My brother was sixteen by then and in his “swishy period,” as he called it later on, and he regularly attracted a hail of scorn and derision from his classmates. We were also both haoles—a Hawaiian word for white foreigner—and were in the minority by far. There were perhaps twenty-five white students out of four hundred. Our classmates were Hawaiian, Japanese, Filipino, Portuguese, Samoan, Chinese, and a few I have probably forgotten, often of mixed ancestry. For me the girls with Chinese and Hawaiian blood were the most beautiful, while Scott loved the young men with Samoan and Portuguese blood. We loved them—mostly—but only a few loved us back; their parents taught them that we had stolen their land, or our ancestors had anyway—which was true. I only convinced a few that I had nothing to do with this, and that I was also upset by what my race had done to them and their land.

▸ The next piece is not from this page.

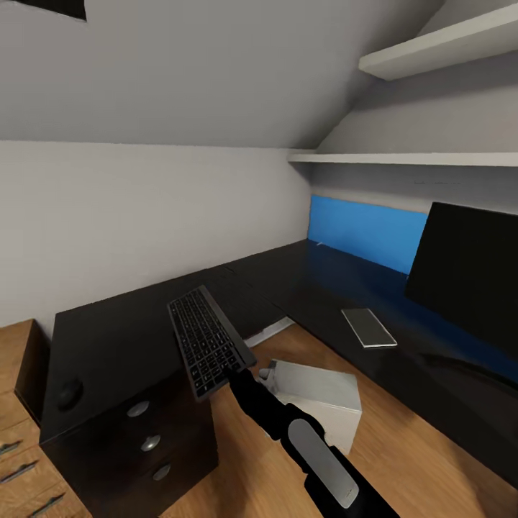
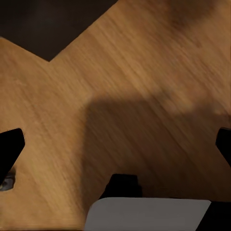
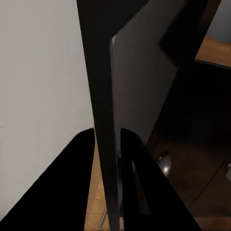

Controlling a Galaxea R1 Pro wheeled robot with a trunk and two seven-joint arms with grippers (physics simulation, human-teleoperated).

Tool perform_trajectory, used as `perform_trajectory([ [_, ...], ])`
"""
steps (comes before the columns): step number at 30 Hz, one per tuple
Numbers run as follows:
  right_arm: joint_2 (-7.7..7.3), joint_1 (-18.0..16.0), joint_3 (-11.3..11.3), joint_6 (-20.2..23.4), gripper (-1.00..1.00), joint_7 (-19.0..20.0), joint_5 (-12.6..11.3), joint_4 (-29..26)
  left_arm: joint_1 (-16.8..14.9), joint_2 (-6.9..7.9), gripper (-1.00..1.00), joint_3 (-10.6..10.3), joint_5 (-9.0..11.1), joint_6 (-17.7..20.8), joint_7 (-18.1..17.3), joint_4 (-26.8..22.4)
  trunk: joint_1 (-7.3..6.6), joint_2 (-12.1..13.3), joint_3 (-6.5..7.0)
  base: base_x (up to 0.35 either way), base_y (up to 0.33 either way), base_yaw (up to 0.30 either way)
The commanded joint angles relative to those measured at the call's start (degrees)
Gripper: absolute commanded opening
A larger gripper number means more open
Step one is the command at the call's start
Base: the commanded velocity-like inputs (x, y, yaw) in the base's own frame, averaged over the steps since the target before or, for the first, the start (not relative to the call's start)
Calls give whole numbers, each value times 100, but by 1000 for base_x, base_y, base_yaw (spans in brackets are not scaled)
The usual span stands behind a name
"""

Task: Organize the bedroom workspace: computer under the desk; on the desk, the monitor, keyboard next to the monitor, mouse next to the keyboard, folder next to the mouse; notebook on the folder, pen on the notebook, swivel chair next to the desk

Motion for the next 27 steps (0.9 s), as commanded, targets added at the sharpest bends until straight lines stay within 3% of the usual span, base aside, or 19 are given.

We skipped school the day after Scott was punched in the face, hiding in a closet and waiting for our mother to leave on errands. We stole two packs of Winston Salem 100s from her bedroom, made peanut butter and jelly sandwiches, filled a jug with cold water, walked up the hill to the heiau a half-mile away, and climbed into the banyan tree near the entrance. Scott’s lip was still swollen; his handsome face was his best asset, he used to say. Any attack on it was an attack on his very being. It was the one thing no one could criticize. Not my father, not anyone. He had dark brown, wavy hair, striking green eyes, and delicately shaped cheekbones. His body was slender and wiry, and he was surprisingly strong. He was a beautiful boy. The faint outline of the thin, elegant mustache he would wear until he died of AIDS in 1992, after a short life struggling with drugs, alcohol, and broken relationships, made him look almost like a man already.

A cool windward breeze made us shiver. Overhead, a jumbo jet sliced through the blue of the sky as it prepared for a landing five miles east. In the bright sunshine his eyes seemed to bore into me. He told me how the punch had humiliated him more than it had hurt him, and how much he resented the boy who had thrown it.

“If I was as tough as you are I would have punched him back.”

“I’m not that tough,” I said. Even though I was three years younger, I already outweighed him and was stocky and compact. I had quick feet and hands and could throw a baseball almost ninety miles an hour, a talent that would later interest professional baseball scouts and land me a scholarship on a nationally-ranked team.

“Well, Dad thinks you are.”

He told me the punch wasn’t as random as it had seemed. He and the boy had “done things” in one of the high school bathrooms a few days before.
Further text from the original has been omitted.